Rather than asking what I want to photograph, I try to figure out how to photograph things. When I photograph, real world objects are usually a means to an end, a pretext for playing with light and composition. In doing so, I feel I explore the ties between photography – alledgedly a realistic medium – and reality.
As a photographer of miniature scenes I create a diegetic universe, a world ‘on the other side’ of the line that separates the world of the spectator from the world on stage. Doing so, I feel I am more closely related to film makers and fiction writers than to news reporters or product photographers. I do not make pictures of little toys or stage sets. Rather, I show rooms or whatever these stage sets represent. So I photograph something that’s real – toys, for example … but what reality?

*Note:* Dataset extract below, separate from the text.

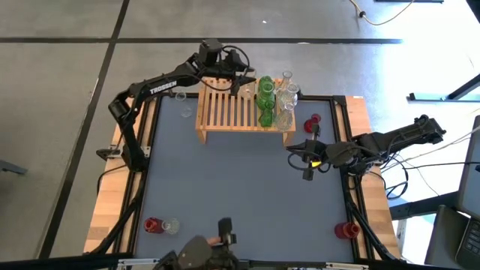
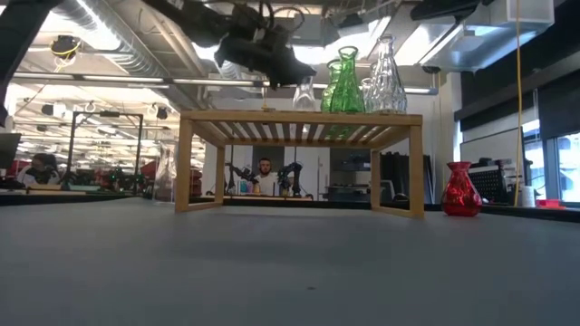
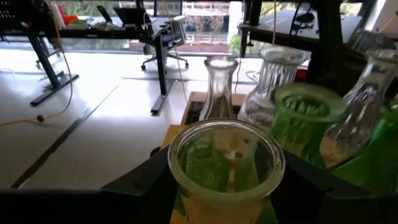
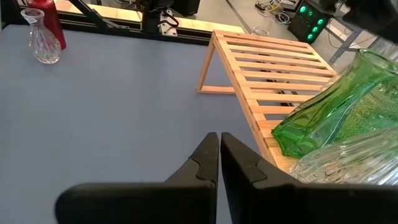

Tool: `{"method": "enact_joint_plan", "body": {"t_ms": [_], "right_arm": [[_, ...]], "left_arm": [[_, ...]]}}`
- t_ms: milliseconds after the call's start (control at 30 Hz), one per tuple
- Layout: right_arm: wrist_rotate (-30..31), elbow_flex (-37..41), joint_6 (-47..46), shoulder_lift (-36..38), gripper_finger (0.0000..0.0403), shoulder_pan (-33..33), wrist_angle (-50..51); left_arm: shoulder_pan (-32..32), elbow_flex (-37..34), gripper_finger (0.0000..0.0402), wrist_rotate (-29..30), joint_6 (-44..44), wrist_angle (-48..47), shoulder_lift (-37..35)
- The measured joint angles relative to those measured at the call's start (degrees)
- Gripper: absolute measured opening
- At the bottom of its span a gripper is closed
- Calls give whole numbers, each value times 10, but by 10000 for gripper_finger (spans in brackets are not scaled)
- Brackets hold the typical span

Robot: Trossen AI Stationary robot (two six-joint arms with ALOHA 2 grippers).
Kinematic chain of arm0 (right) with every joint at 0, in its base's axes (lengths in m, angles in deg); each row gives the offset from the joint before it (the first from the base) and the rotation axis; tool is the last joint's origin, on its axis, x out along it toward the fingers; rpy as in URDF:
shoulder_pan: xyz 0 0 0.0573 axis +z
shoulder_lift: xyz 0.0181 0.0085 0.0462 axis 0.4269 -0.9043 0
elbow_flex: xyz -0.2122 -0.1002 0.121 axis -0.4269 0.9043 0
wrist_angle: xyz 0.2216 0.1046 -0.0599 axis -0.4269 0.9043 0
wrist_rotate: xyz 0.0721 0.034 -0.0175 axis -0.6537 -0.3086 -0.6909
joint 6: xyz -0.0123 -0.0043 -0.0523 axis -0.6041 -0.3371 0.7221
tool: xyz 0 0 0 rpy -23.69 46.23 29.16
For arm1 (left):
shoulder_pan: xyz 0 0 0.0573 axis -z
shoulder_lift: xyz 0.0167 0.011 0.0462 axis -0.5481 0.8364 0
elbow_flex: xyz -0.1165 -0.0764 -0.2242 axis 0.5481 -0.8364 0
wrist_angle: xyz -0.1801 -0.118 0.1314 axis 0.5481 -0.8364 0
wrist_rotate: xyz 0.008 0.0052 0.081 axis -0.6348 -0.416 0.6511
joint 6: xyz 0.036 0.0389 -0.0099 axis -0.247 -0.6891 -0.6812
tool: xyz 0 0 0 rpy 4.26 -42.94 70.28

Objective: Sort vases onto shelf
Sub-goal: Put the transparent vase on the shelf

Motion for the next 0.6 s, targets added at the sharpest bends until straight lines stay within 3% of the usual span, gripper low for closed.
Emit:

“When too perfect, lieber Gott böse.” Nam June Paik
Instead of staging situations with models or actors, I use H0 scale figures. They appeal to me through the realism of their movements. However, their movements are already frozen in time. And their faces are (mildly put) quite abstract; mostly, there is not much to see here, hence no ‘portraits’. Their little flaws, together with the imperfections of my sets and the artificiality of the light, show that we are dealing with deception, or fiction. Like in much of my other photography, there is some abstraction from the given world around us.
But then again: I simply love imagining scenes, taking my time building sets, setting up lighting and finding out how it all looks in a real photograph…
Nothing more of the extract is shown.